**ABOUT THIS TASK**
Locate the string "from" in the listing below. Copy every line where it is found.

**DATA SEGMENT**
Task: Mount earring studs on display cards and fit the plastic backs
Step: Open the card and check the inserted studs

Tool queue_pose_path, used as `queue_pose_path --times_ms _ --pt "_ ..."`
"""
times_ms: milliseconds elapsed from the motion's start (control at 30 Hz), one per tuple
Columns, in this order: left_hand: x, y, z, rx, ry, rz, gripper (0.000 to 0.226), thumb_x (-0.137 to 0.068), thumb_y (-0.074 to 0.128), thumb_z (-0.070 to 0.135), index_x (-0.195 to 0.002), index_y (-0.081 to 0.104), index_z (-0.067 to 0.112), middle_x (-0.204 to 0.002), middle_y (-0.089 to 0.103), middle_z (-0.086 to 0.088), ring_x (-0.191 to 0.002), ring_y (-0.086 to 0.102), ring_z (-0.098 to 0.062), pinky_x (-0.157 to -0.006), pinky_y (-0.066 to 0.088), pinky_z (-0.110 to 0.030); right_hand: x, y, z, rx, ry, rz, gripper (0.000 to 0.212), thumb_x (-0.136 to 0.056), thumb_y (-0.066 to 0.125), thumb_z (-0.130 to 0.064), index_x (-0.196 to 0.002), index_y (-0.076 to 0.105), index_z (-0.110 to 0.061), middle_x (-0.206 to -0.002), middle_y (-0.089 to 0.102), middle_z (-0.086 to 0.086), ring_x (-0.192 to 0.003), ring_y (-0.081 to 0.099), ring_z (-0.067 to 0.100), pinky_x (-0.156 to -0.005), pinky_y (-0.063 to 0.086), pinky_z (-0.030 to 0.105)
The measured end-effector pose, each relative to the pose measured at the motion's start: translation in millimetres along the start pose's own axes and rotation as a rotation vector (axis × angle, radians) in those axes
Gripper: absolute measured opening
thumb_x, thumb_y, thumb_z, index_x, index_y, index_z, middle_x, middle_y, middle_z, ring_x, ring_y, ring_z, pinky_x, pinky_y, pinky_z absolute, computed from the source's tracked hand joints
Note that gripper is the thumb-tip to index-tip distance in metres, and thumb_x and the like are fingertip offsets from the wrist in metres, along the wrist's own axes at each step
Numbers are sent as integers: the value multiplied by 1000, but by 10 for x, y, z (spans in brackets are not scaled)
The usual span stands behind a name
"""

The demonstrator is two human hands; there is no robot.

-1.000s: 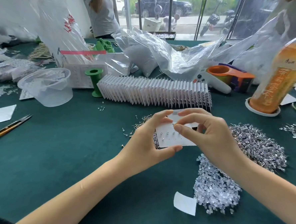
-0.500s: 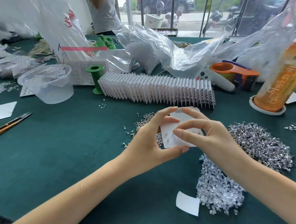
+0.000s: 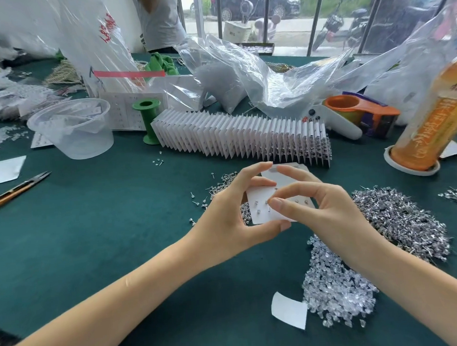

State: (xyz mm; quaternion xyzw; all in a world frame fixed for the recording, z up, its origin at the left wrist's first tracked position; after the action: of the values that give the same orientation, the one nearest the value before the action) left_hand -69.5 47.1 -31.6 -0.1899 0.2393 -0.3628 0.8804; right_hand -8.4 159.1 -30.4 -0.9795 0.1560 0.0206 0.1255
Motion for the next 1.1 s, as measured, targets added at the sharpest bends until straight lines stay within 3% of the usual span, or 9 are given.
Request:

**ANSWER TO THIS PROBLEM**
times_ms: milliseconds elapsed from the motion's start (control at 30 Hz), one per tuple
thumb_x, thumb_y, thumb_z, index_x, index_y, index_z, middle_x, middle_y, middle_z, ring_x, ring_y, ring_z, pinky_x, pinky_y, pinky_z absolute, computed from the source's tracked hand joints
Note that gripper is the thumb-tip to index-tip distance in metres, and thumb_x and the like are fingertip offsets from the wrist in metres, along the wrist's own axes at each step

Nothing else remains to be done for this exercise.